Schließlich gelang es mir auch, ihn zu überzeugen, daß ich wirklich nur sein Glück im Auge gehabt hätte, woraufhin mir der gutmütige Mann in der freundlichsten Weise anbot, während meines Aufenthaltes in Bagdad als Gast in seinem Hause zu wohnen, was ich mit dem größten Danke annahm. Im Laufe dieser Unterhaltung, die im Hinterzimmer des Kaufmannes aus Bokhara stattfand, bewirtete mich der Alte mit Kaffee, den er um acht Para aus einem benachbarten Kaffeehause hatte holen lassen, schlug mir dann vor, mit ihm in den Laden seines Sohnes, mit Namen Sulaiman, zu gehen, der sich im gleichen Basare, nur einige Türen weiter entfernt, befand, da er während der langen Abwesenheit seines Vaters einen Tuchhandel begonnen hatte, der ihm sein gutes Auskommen sicherte. Gleich Osman war dieser ein kleiner, dicker, untersetzter Mann, der mich, als man ihm sagte, ich sei Hadschi Baba, von dem er wohl schon oft gehört hätte, aufs freundlichste bewillkommte, sogar die Pfeife aus seinem Mund nahm, um sie in den meinen zu stecken.

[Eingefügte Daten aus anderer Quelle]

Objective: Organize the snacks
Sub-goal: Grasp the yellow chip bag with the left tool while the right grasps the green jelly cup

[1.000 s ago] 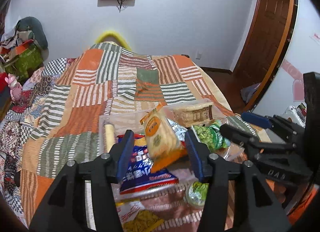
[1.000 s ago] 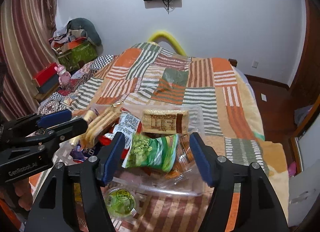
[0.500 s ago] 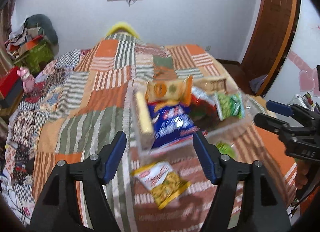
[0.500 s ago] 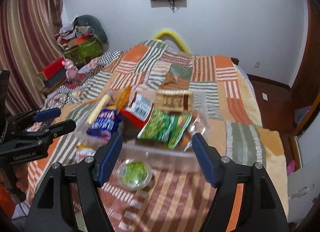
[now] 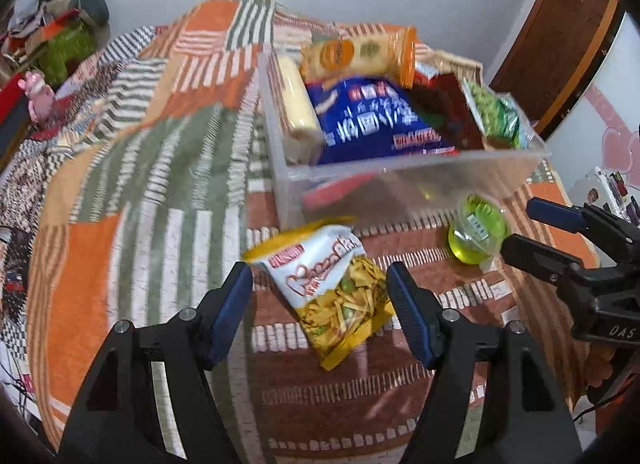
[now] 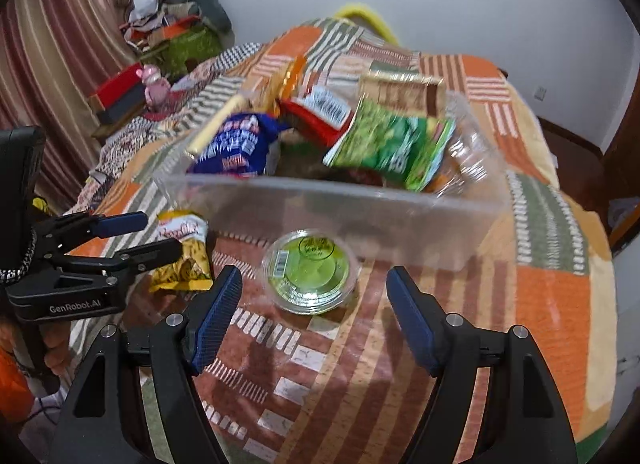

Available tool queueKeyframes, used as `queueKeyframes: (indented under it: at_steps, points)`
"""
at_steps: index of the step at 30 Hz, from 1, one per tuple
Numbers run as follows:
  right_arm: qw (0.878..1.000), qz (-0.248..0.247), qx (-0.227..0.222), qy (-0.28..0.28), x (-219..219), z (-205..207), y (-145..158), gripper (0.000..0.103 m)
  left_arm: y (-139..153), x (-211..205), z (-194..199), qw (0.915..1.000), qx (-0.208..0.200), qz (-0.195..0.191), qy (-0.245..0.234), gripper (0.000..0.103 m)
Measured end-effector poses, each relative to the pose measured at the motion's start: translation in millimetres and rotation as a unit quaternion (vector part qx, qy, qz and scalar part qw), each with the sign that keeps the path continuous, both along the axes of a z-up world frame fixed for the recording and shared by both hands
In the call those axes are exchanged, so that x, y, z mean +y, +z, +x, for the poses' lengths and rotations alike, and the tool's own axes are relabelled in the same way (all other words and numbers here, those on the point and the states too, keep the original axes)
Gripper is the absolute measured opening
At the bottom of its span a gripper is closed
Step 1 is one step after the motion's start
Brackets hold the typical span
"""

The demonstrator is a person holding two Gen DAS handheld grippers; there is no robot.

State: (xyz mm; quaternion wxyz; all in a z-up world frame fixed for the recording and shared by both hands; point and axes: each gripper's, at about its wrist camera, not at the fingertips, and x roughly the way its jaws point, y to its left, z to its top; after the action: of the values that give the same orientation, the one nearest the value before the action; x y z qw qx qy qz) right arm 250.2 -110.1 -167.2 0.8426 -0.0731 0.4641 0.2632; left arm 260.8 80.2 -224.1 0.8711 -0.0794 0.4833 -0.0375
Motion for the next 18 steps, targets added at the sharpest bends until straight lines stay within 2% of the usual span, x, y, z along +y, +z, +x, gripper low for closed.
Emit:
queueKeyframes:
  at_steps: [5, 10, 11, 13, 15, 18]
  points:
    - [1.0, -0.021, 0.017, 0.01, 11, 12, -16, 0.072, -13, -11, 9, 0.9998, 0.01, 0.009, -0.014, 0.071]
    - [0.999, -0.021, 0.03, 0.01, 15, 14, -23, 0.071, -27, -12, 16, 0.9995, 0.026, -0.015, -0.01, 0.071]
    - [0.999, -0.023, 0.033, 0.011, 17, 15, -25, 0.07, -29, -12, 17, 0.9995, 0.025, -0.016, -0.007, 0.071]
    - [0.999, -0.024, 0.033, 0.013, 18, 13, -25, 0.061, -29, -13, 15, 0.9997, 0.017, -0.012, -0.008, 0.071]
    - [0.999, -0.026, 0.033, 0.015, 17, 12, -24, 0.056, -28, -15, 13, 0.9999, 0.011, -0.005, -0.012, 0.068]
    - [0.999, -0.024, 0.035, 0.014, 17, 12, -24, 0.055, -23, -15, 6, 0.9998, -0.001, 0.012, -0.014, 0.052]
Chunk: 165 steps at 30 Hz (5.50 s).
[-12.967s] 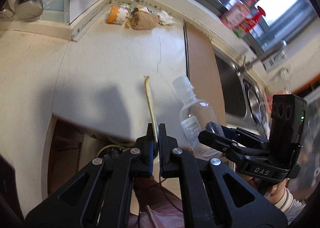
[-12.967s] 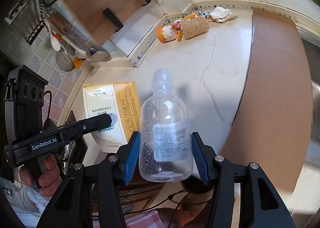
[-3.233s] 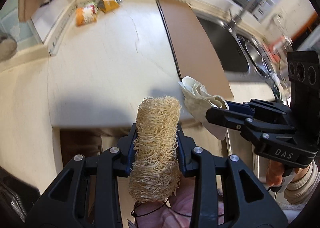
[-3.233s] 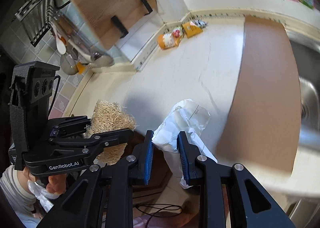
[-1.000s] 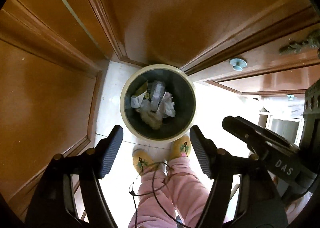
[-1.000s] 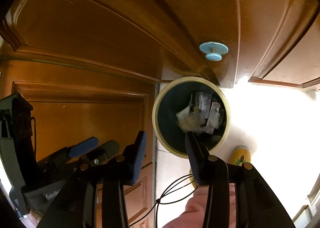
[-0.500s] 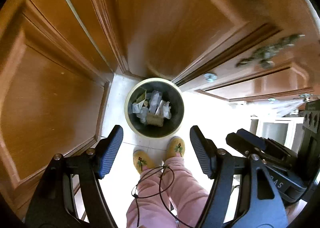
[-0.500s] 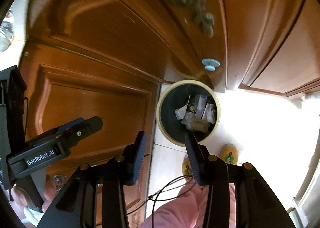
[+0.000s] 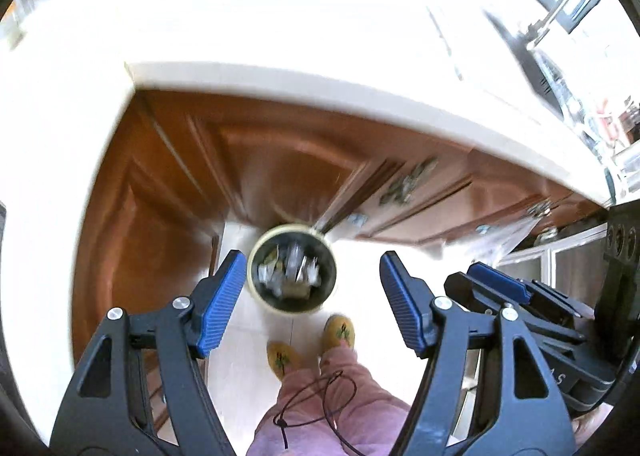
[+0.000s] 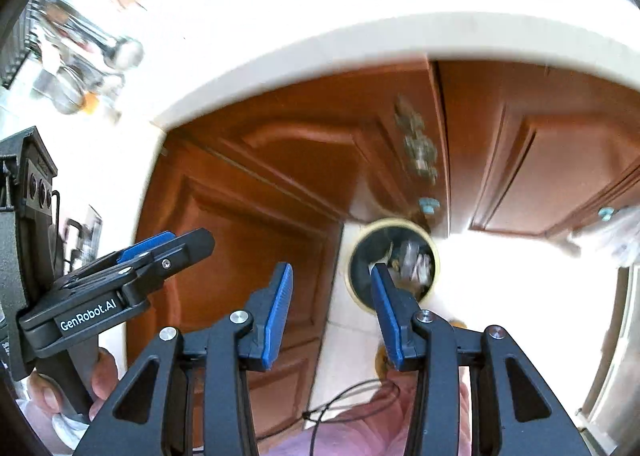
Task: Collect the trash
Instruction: 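Raise both tools back over the counter toward the remaining trash, then grasp the orange cake cup with the left tool while the right tool grasps the yellow snack bag, then carry the cake cup and snack bag down over the floor bin and open both tools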
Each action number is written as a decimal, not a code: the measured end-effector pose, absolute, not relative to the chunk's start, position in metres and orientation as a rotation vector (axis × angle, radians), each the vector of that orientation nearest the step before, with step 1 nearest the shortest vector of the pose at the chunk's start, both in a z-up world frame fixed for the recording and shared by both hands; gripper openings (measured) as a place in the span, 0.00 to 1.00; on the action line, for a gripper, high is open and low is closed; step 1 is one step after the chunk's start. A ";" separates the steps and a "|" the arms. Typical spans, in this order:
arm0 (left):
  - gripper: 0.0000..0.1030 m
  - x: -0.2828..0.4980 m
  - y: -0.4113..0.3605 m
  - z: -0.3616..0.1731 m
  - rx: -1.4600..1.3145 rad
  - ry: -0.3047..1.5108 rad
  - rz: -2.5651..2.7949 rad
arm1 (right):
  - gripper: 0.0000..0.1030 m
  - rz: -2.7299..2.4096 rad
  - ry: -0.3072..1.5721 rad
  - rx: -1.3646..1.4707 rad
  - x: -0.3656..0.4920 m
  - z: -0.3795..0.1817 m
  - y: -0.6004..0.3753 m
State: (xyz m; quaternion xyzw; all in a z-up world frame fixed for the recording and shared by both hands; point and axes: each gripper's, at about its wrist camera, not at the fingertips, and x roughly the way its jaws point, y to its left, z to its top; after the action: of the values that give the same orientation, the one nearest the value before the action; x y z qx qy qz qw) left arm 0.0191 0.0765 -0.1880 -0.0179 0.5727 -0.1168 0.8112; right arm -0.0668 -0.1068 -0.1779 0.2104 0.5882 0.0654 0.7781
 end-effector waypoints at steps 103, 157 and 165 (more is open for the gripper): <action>0.49 0.522 0.041 -0.198 -0.121 1.020 0.318 | 0.21 0.527 1.311 0.210 0.577 -0.201 -0.146; 0.44 0.083 0.038 -0.131 0.089 1.035 -0.182 | 0.21 0.471 1.238 0.261 0.107 -0.102 -0.087; 0.45 0.036 0.047 -0.215 0.102 1.137 -0.217 | 0.21 0.400 1.299 0.204 0.023 -0.183 -0.072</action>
State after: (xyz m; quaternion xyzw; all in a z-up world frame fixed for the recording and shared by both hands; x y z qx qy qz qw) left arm 0.0364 0.0466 -0.2151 0.0481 0.5371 -0.1023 0.8359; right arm 0.0228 -0.0718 -0.1832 0.0940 0.5998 0.1848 0.7728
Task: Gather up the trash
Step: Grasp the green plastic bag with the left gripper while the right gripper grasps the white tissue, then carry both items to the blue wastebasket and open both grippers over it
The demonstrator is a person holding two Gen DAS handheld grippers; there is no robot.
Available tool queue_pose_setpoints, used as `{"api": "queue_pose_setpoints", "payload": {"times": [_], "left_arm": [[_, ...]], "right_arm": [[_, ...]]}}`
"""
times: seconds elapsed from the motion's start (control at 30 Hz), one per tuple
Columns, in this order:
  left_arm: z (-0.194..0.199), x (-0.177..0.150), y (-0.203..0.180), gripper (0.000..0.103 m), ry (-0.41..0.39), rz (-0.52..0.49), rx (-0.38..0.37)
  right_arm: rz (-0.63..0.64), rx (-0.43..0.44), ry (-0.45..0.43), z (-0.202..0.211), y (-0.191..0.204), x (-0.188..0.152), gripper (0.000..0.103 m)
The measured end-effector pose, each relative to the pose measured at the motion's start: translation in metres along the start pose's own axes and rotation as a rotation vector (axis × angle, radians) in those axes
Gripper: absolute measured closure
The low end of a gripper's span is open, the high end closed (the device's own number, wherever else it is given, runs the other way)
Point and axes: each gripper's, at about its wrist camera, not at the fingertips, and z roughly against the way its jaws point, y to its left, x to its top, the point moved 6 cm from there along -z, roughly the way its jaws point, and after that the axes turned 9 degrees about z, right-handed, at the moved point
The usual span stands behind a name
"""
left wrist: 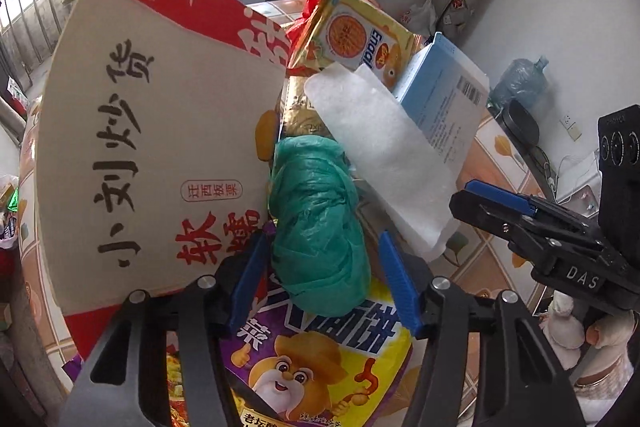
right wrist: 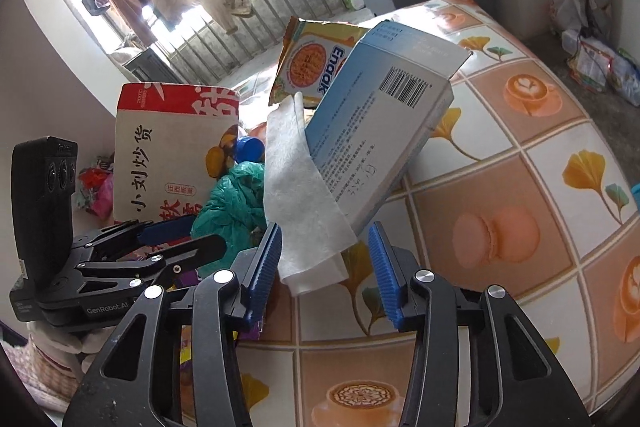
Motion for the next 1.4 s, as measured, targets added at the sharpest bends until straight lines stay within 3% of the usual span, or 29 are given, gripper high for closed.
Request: {"api": "queue_pose_setpoints", "payload": {"times": [0.1,0.17,0.33,0.7,1.07,1.23,1.4], "left_arm": [[-0.010,0.001,0.002,0.051,0.024,0.009,0.022],[-0.019,0.002,0.003,0.058,0.043,0.023,0.023],[-0.015,0.004,0.006,0.062,0.033,0.040,0.024],[0.034,0.001,0.005,0.065,-0.041,0.053,-0.003],[0.111,0.016,-0.033,0.066,-0.205,-0.016,-0.076],[0.136,0.038,-0.074,0.066,-0.259,-0.085,-0.140],[0.140,0.061,-0.129,0.066,-0.278,-0.171,-0.218]], "right_arm": [[-0.017,0.022,0.034,-0.009,-0.001,-0.004,0.073],[-0.025,0.034,0.051,-0.010,-0.001,-0.007,0.087],[-0.029,0.066,0.041,0.001,-0.001,-0.009,0.102],[0.021,0.154,0.000,0.036,0.009,-0.025,0.102],[0.165,0.180,-0.247,0.110,0.035,0.007,0.103],[0.139,0.131,-0.395,0.153,0.021,0.024,0.103],[0.071,0.044,-0.498,0.188,-0.018,0.025,0.103]]}}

Das herzliche Entgegenkommen dieser beiden gutmütigen Leute eröffnete mir die freudige Aussicht eines ebenso ruhigen wie sorglosen Aufenthaltes in Bagdad. Zum Beweise, daß ich nicht gewillt sei, ihnen ausschließlich zur Last zu fallen, tat ich ihnen zu wissen, daß ich fünfundneunzig Toman besäße, und bat sie gleichzeitig um ihren Rat, wie diese am vorteilhaftesten im Handel anzulegen seien. Ich gab ihnen ebenfalls zu verstehen, daß ich es müde sei, von einem abenteuerreichen Leben in der Welt herumgestoßen zu werden, und den Vorsatz gefaßt habe, mir in Zukunft durch eigenen Fleiß meine Unabhängigkeit zu sichern. »Viele«, sagte ich, »haben mit noch weit weniger angefangen und schließlich doch Reichtümer erworben!« was Vater und Sohn bestätigten. Daraufhin gab der alte Osman, als ob mein Glück schon gemacht wäre, das einzige Verslein persischer Dichtkunst, das er auf seinen Reisen aufgelesen, zum besten: »Das Wasser quillt tropfenweise aus dem Felsen, um endlich zum Meer anzuschwellen!«
Nach diesem poetischen Schlusse begab ich mich mit Osman nach seinem in der Nähe der großen Basare gelegenen Hause.